International Journal of Modern Science and Technology

INDEXED IN 

​​​​​​​March 2019, Vol. 4, No. 3, pp 70-74. 

​​Rice Husks as a Sustainable Source of Nanostructured Silica for High Performance Lithium-Ion Battery Anodes

A. Manju Sri, V. Chitra Devi, P. Manjula
Department of Chemical Engineering, Kongu Engineering College,Perundurai, Erode – 638060. India.

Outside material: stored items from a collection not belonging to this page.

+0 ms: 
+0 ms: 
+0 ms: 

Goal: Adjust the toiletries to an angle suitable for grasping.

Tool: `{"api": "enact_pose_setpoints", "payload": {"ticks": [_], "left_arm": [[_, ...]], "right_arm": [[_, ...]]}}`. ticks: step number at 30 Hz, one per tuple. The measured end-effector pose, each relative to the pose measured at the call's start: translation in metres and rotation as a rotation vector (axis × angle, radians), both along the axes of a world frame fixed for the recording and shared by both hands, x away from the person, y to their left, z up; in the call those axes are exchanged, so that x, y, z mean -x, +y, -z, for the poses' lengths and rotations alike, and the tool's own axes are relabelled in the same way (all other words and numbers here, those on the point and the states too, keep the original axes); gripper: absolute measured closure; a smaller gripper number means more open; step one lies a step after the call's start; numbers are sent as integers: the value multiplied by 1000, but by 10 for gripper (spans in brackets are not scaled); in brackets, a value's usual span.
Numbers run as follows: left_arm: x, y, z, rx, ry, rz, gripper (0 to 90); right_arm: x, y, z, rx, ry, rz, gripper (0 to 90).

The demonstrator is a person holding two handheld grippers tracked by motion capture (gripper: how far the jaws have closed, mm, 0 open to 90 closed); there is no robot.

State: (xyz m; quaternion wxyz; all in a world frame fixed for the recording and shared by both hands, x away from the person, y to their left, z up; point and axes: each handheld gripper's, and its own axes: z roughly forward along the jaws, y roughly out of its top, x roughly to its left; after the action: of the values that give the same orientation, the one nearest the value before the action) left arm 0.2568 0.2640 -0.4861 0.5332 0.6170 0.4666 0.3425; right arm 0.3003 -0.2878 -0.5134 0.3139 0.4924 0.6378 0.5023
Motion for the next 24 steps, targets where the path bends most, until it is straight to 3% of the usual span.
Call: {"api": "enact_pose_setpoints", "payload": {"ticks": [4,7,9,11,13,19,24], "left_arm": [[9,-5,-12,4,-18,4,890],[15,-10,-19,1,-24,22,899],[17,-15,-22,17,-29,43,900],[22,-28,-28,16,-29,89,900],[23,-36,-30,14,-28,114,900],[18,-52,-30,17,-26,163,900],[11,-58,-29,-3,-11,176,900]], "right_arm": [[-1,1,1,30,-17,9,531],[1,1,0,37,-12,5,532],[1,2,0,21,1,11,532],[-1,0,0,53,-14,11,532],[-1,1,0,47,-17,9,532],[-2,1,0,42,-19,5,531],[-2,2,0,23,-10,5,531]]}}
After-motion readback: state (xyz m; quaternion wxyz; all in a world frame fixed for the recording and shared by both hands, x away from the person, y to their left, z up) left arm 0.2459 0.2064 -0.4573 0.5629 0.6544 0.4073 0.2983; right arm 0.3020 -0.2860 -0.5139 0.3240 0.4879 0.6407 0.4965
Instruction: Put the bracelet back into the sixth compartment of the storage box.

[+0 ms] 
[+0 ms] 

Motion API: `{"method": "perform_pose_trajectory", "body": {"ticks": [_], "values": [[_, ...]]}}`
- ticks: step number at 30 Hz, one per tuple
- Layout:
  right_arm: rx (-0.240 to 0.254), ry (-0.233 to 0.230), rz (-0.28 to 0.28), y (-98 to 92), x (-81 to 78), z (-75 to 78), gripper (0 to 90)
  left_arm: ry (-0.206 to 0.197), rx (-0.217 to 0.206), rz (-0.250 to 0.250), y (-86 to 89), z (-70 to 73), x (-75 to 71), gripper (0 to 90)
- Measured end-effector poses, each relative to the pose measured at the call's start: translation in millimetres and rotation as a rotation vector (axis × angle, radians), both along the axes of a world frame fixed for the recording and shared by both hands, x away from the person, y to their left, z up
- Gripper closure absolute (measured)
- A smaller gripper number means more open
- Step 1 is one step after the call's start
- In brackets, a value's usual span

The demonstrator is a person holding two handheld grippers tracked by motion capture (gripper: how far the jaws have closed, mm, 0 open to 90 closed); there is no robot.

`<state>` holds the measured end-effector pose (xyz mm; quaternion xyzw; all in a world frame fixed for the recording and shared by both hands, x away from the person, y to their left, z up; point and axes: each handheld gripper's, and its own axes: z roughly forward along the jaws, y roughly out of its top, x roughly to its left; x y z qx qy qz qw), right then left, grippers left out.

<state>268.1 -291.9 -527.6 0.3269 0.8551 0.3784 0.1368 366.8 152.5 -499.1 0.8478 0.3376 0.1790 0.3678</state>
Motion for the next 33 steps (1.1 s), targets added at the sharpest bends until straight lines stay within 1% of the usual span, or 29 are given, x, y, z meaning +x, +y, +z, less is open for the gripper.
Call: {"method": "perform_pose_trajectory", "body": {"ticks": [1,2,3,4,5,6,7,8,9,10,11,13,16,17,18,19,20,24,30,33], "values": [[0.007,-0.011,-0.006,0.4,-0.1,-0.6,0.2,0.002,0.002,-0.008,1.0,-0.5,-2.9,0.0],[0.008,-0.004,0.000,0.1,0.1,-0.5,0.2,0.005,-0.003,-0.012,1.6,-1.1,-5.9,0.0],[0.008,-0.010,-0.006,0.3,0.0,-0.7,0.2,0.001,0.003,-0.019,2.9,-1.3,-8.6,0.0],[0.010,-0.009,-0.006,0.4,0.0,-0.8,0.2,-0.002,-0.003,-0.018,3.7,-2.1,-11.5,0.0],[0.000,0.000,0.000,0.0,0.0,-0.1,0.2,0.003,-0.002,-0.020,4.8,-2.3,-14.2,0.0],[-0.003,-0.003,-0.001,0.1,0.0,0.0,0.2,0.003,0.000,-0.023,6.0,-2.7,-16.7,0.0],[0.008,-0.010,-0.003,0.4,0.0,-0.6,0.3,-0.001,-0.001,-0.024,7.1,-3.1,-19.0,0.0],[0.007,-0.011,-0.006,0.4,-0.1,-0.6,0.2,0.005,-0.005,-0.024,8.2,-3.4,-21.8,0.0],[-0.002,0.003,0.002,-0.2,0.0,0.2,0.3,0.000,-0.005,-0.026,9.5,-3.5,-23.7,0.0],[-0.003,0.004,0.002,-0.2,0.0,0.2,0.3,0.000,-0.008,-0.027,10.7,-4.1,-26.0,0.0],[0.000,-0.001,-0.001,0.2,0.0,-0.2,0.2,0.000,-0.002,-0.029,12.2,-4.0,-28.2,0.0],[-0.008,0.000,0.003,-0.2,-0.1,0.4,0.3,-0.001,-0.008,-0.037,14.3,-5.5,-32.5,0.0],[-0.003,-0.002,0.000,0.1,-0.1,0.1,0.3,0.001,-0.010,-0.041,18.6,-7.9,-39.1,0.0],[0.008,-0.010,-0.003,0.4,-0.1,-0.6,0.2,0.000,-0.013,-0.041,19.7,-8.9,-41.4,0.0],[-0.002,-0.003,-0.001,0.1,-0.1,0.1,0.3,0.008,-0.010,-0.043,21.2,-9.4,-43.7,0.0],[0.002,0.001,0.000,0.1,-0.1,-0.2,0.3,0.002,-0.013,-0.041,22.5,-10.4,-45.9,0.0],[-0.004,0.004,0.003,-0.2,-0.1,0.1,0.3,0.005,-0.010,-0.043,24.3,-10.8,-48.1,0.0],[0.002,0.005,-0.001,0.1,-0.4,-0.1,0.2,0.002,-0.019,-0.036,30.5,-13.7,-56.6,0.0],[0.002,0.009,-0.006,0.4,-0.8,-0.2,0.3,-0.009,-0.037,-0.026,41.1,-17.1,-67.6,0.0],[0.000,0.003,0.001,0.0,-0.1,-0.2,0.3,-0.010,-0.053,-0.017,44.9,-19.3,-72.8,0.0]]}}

​​*Corresponding author’s e-mail: manjusrikongu@gmail.com

Abstract

As India is a hub of agricultural waste, annually 12 million tons of rice husk is produced. So far rice husk has been recycled only for low-value agricultural items. In an effort to recycle rice husk for high-value applications, we convert the silica to silicon and use it for high-capacity lithium battery anodes. The rice husk is the outer covering of a rice kernel and it protects the inner ingredients from external attack by insects and bacteria. To perform this function of ventilating air and moisture, rice plants have a unique nanoporous silica layers in their husk. Also, rice husk contains 67% of silica and rice husk ash contains 80-90% of silica. Taking these advantages, the converted silicon exhibits excellent electrochemical performance as a lithium battery anode, with high reversible capacity (2,790 mA h/g , seven times greater than graphite anodes) and long cycle life (86% capacity retention over 300 cycles) suggesting that rice husk be a massive resource to use in high-capacity lithium battery negative electrodes. In the present work, we extract silica from rice husk by means of simple chemical processes such as acid and alkali treatments of rice husk rice and husk ash. To extract silica from rice husk, acid wash is done and high-temperature heating is needed to get Si remnant. Then it is grounded with MgO and allowed to react in a furnace. Then acid wash is done to remove oxides. The obtained silica was utilised to fabricate Li anode having Cu as a current collector using an appropriate binder. Thus the performance of Li-ion batteries is being enhanced.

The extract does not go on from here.